Innerhalb der vielerlei Sehenswürdigkeiten im Schlösserland Sachsen nimmt das Modeschlösschen eine ganz eigene Stellung ein. Gattungsmäßig gehört es zur Gruppe der Lustschlösser. Möglich wäre auch die Zuordnung zu den Jagdschlössern, was aber seltener erwogen wird.

Vorrangig dient es repräsentativen Zwecken und steht damit im Gegensatz zu einer Modeburg, die eher verteidigenden Charakter hätte.
Im Modeschlösschen residiert die Mode, eine Dame voll guten Geschmacks. Ein Modepalast wäre ihr viel zu protzig und in jeder Hinsicht übertrieben. Die Mode muss nicht prahlen, sie kann durch wohlüberlegte Kleinigkeiten punkten.

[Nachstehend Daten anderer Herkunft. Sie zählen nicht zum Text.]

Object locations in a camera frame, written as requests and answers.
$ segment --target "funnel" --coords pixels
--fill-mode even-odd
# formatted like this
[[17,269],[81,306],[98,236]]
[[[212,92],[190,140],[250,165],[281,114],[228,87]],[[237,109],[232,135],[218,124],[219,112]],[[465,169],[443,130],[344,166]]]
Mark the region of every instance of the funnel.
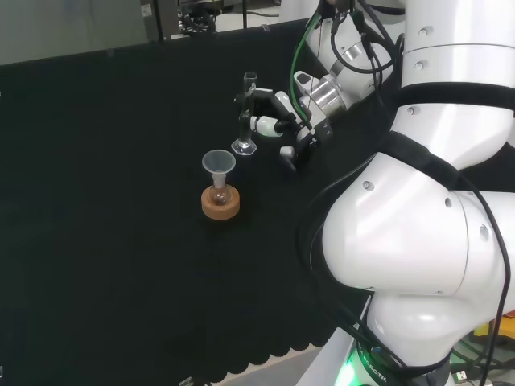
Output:
[[225,176],[236,166],[236,159],[226,150],[211,150],[202,158],[202,166],[212,174],[213,185],[209,198],[218,206],[227,205],[233,199],[232,189],[225,185]]

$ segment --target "table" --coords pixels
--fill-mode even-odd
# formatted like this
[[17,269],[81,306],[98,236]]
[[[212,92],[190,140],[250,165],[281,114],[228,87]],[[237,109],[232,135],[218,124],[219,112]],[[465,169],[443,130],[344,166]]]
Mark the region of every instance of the table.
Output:
[[[283,143],[256,138],[229,175],[238,217],[214,224],[200,208],[201,159],[237,136],[243,73],[286,89],[304,23],[0,68],[5,384],[215,381],[326,341],[335,326],[300,272],[293,227],[389,129],[375,99],[335,122],[303,175],[280,167]],[[514,153],[469,177],[515,191]],[[363,300],[340,297],[355,310]]]

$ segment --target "wire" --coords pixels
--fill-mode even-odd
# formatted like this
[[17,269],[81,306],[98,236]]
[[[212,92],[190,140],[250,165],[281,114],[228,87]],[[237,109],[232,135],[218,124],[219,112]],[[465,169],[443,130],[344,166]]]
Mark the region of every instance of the wire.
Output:
[[[243,14],[243,12],[231,12],[231,14]],[[254,12],[253,10],[247,10],[247,14],[255,14],[256,16],[264,16],[266,18],[278,18],[279,14],[260,14],[259,12]]]
[[247,31],[247,0],[241,0],[241,9],[243,14],[243,29]]
[[365,0],[357,0],[357,2],[360,3],[363,10],[369,14],[369,17],[372,19],[374,24],[376,25],[377,29],[382,33],[383,38],[385,39],[386,43],[392,48],[395,48],[395,44],[393,43],[392,38],[390,37],[389,33],[386,31],[385,26],[383,26],[383,23],[381,23],[381,20],[377,17],[375,12],[372,8],[370,8],[369,4]]
[[295,66],[297,64],[297,59],[299,58],[299,53],[303,48],[304,43],[306,42],[307,37],[315,27],[315,25],[320,20],[320,15],[316,13],[313,18],[311,18],[310,24],[307,26],[306,31],[304,32],[304,36],[301,38],[299,45],[297,46],[297,50],[295,51],[293,62],[291,63],[291,70],[290,70],[290,102],[293,105],[293,108],[295,109],[295,112],[299,115],[300,119],[303,120],[304,125],[306,125],[309,129],[311,129],[311,124],[309,123],[309,120],[307,119],[306,114],[299,106],[299,103],[297,102],[297,98],[295,97]]
[[481,363],[483,358],[488,354],[488,345],[492,342],[492,334],[493,334],[493,322],[490,321],[488,323],[488,340],[487,344],[483,345],[483,351],[479,354],[476,360],[472,361],[471,367],[476,366],[478,363]]
[[341,183],[345,182],[347,179],[349,179],[350,177],[352,177],[355,173],[357,173],[358,171],[362,170],[363,168],[365,168],[365,166],[367,166],[369,163],[371,163],[371,161],[373,160],[373,158],[375,157],[376,155],[372,155],[370,157],[368,157],[362,164],[360,164],[358,167],[352,169],[351,171],[349,171],[346,175],[340,177],[339,179],[337,179],[336,181],[334,181],[333,183],[330,183],[329,185],[327,185],[324,189],[322,189],[313,199],[311,199],[311,201],[309,202],[309,204],[306,206],[306,209],[304,209],[304,212],[301,214],[301,216],[299,217],[299,220],[297,221],[297,224],[295,225],[295,253],[296,253],[296,256],[297,258],[299,259],[299,262],[300,262],[300,265],[302,267],[306,267],[306,264],[304,263],[304,259],[303,259],[303,253],[302,253],[302,246],[301,246],[301,240],[300,240],[300,228],[303,224],[303,221],[305,220],[307,214],[309,214],[310,210],[327,194],[329,193],[330,191],[332,191],[335,187],[338,187]]
[[[377,62],[377,66],[380,67],[381,66],[381,62],[379,61],[379,58],[377,57],[377,53],[373,49],[372,44],[370,45],[370,50],[372,51],[372,55],[373,55],[373,59],[370,60],[370,63],[372,64],[372,69],[374,69],[374,64],[373,64],[374,60]],[[374,83],[374,86],[375,86],[375,84],[376,84],[376,74],[375,74],[375,72],[373,74],[373,77],[374,77],[373,83]],[[392,121],[392,116],[389,113],[389,110],[386,108],[385,100],[383,99],[383,96],[382,96],[382,93],[381,93],[381,86],[382,85],[383,85],[383,71],[379,71],[379,84],[377,86],[375,86],[377,100],[379,101],[379,105],[381,105],[383,110],[385,110],[385,114],[388,117],[389,121]]]
[[[470,344],[468,344],[465,341],[459,342],[462,346],[464,346],[467,350],[473,352],[474,354],[478,355],[477,359],[473,360],[470,364],[472,366],[476,366],[478,363],[481,363],[481,360],[483,360],[484,356],[486,355],[486,352],[481,352],[477,350],[476,348],[472,347]],[[500,360],[492,358],[492,363],[498,364],[499,366],[502,366],[502,362]]]
[[338,48],[336,47],[335,37],[336,37],[336,32],[338,32],[339,24],[335,25],[334,23],[338,23],[338,22],[333,19],[333,28],[331,29],[332,52],[335,54],[336,58],[340,61],[340,63],[342,63],[346,68],[348,68],[351,71],[357,72],[358,74],[373,74],[374,72],[384,71],[393,65],[393,60],[391,60],[384,66],[380,66],[377,70],[374,71],[374,70],[368,70],[365,68],[354,67],[350,63],[346,62],[345,59],[340,55],[340,53],[338,52]]
[[[331,191],[333,188],[337,187],[338,185],[340,185],[342,182],[346,181],[347,179],[349,179],[351,176],[353,176],[356,172],[358,172],[359,170],[362,170],[365,166],[367,166],[372,160],[373,158],[375,157],[375,154],[372,155],[371,157],[369,157],[366,161],[364,161],[362,164],[360,164],[358,167],[356,167],[355,169],[351,170],[350,172],[348,172],[346,175],[344,175],[343,177],[340,177],[339,179],[337,179],[336,181],[334,181],[333,183],[329,184],[328,186],[326,186],[322,191],[320,191],[316,196],[315,198],[313,198],[311,200],[311,202],[307,205],[307,208],[305,210],[305,212],[301,215],[301,217],[299,218],[299,221],[297,222],[297,226],[295,227],[295,249],[296,249],[296,252],[297,252],[297,257],[300,259],[300,263],[301,263],[301,266],[302,267],[306,267],[306,265],[304,264],[304,259],[302,258],[302,247],[301,247],[301,242],[300,242],[300,226],[302,225],[303,223],[303,220],[306,216],[306,214],[310,211],[310,209],[320,200],[322,199],[329,191]],[[310,267],[310,272],[313,272],[312,271],[312,260],[311,260],[311,255],[312,255],[312,252],[313,252],[313,245],[315,243],[315,240],[317,238],[317,236],[319,235],[320,231],[323,229],[323,226],[324,226],[325,223],[322,223],[319,228],[317,229],[317,231],[315,232],[315,235],[313,236],[313,238],[311,239],[311,244],[310,244],[310,252],[309,252],[309,267]],[[348,308],[346,305],[344,305],[343,303],[340,303],[339,304],[339,309],[341,311],[344,312],[344,314],[346,315],[347,319],[351,319],[352,320],[352,324],[355,324],[357,323],[358,326],[360,326],[360,328],[363,329],[363,331],[368,334],[368,336],[372,337],[372,341],[369,339],[369,338],[366,338],[365,336],[359,336],[359,331],[357,331],[354,327],[352,326],[341,326],[340,323],[337,323],[343,330],[345,330],[346,332],[348,332],[353,338],[355,338],[356,340],[360,341],[362,344],[365,344],[365,345],[368,345],[369,347],[380,347],[384,352],[388,353],[390,356],[392,356],[392,358],[394,358],[401,366],[403,366],[404,368],[406,367],[406,364],[397,356],[395,355],[388,347],[385,347],[381,344],[381,342],[379,341],[379,339],[374,335],[374,333],[369,329],[369,327],[366,325],[365,322],[363,322],[361,319],[357,318],[356,315],[354,315]]]
[[492,337],[489,342],[488,347],[488,355],[486,357],[486,363],[484,364],[484,372],[481,376],[480,386],[484,386],[486,383],[486,379],[488,377],[488,371],[490,367],[492,366],[492,360],[493,360],[493,352],[496,348],[496,341],[497,336],[499,335],[499,328],[501,327],[501,320],[503,315],[503,309],[505,308],[506,303],[506,297],[508,296],[508,290],[509,290],[509,283],[511,281],[511,266],[509,263],[509,256],[508,256],[508,250],[506,249],[505,240],[502,237],[501,230],[499,229],[499,225],[497,224],[496,218],[492,213],[492,210],[490,209],[490,206],[484,199],[481,192],[476,188],[476,186],[464,175],[461,175],[461,180],[468,185],[470,190],[476,195],[477,199],[481,202],[481,205],[483,205],[483,209],[486,212],[486,215],[488,217],[488,220],[490,221],[490,224],[492,225],[493,233],[495,234],[497,238],[497,243],[499,244],[499,249],[501,250],[501,255],[503,262],[505,264],[505,283],[503,284],[502,291],[501,291],[501,298],[499,300],[499,306],[497,307],[497,313],[496,313],[496,319],[493,326],[493,332]]

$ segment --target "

Auch ist das Modeschlösschen kein Herrenhaus oder gar Modeamt, vielmehr gibt es dem Spielerischen und Filigranen Raum. Nicht Feldherren oder Richter, eher Prinzessinnen bringt es hervor.

Mit seinen Spiegeln, Thronen, Zeptern und Krönchen in vielerlei Gestalt steht es offen für Reisende jeglicher Art. Es lädt zum Verweilen, Besichtigen, Ausprobieren oder einfach nur Plaudern ein. Es bietet Räume für den Perspektivwechsel zwischen Zweifeln und Glauben, Lachen und Klagen, Neugier und Umkehr.
Allerdings muss auch gewarnt werden. In ihrem kleinen, schicken Anwesen präsentiert sich die Mode nicht selten als eine launige und unberechenbare Gebieterin. Himmelhoch jauchzend, zu Tode betrübt. Heute hier, morgen dort. Das einzig stete ist ihre Begeisterungsfähigkeit. Denn alles tut sie mit ganzer Leidenschaft, sie tanzt wild und gibt sich im nächsten Moment geschäftig und ernst. Sie schreit und sie flüstert, beides mit ganzer Hingabe. Und natürlich ist sie auch ein bisschen eitel und selbstverliebt.
Ein schlichtes Reihenhäuschen wäre ihr daher auch nicht recht. Vielmehr ist das Schlösschen genau ihr Ding. Nicht die Laube, auch nicht der Palast.
An den Abenden sitzt die Mode versonnen in ihrem Sessel, studiert Kataloge und beschaut Prospekte. In ihren Gedanken kleidet sie den kommenden Tag ein und spricht bei sich: My Home is my Castle.